Firefox_Screenshot_2020-06-24T04-47-02.946Z.png
 

oceanbreeze77

Well-Known Member
Since the Opentable graph was from Houston , here is the current houston hospital report, plenty of rooms available. Yes Covid patients have gone up but not quite a dire issue.

View attachment 478846
They're totally not worried

 

legwand77

Well-Known Member
The other narrative I really enjoy is that the majority of new diagnosis are asymptomatic. States have played a beautiful game - the median age is down. Younger people are thought to be more commonly asymptomatic. What they aren't publicly telling us is why people diagnosed with COVID were tested in the first place. The data certainly exists (fever, cough/congestion, whatever). The lab reqs are sent with some clinical information.

This has lead to the very nice, but likely wrong conclusion that the majority of the currently diagnosed individuals were asymptomatic at time of testing.

I can certainly tell you all - 20-30 year olds don't seek out testing 'just because'. Unless it is the result of contact tracing, the majority of the cases are likely somewhat symptomatic at baseline.

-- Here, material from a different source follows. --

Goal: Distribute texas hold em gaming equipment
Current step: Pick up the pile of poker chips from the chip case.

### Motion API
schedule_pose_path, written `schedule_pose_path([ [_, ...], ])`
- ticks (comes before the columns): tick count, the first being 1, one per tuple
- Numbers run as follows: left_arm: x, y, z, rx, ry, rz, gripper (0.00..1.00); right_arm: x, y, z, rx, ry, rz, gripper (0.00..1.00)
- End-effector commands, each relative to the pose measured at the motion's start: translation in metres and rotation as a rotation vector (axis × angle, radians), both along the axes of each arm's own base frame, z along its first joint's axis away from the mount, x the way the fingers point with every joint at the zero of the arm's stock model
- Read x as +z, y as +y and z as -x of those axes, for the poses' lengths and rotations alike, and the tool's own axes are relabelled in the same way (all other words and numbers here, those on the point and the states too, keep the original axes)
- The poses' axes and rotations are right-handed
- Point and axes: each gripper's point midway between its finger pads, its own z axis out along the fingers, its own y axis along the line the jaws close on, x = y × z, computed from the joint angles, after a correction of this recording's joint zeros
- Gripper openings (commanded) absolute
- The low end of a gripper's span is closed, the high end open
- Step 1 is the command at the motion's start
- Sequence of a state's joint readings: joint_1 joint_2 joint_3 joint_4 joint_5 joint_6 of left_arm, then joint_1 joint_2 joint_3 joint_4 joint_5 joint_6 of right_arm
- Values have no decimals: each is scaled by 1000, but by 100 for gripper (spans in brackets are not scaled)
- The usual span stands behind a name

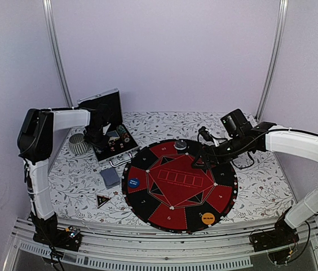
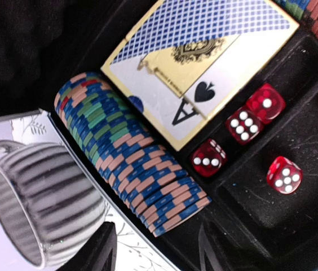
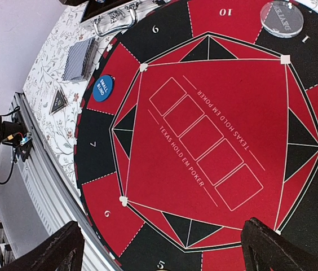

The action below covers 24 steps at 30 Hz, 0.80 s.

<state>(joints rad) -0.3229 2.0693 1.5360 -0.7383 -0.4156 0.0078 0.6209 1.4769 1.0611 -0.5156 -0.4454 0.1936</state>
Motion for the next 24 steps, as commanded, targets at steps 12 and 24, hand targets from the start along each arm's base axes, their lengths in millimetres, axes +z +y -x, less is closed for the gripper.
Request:
schedule_pose_path([
  [12,-7,-9,-3,-32,18,97,41,0,4,2,22,28,-17,99],
  [24,-4,-23,10,-69,54,172,42,8,3,6,28,20,-30,99],
])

Which frankly is a good thing. Thousands of people being picked up by happenstance would mean the Sunbelt states have unbelievable horrid community spread.
They do have that data posted and the ER admission symptoms posted and you can cross ref with covid test admission etc. But more fun to think they are playing a game and the making assumptions.
 

legwand77

Well-Known Member
They're totally not worried


That is smart planning for just in case, would expect any hospital system to do that. Especially a childrens hospital as in doesn't affect children much at all. They have a surge plan ready and will activate as needed. That is keeping an eye on it, like I have been saying.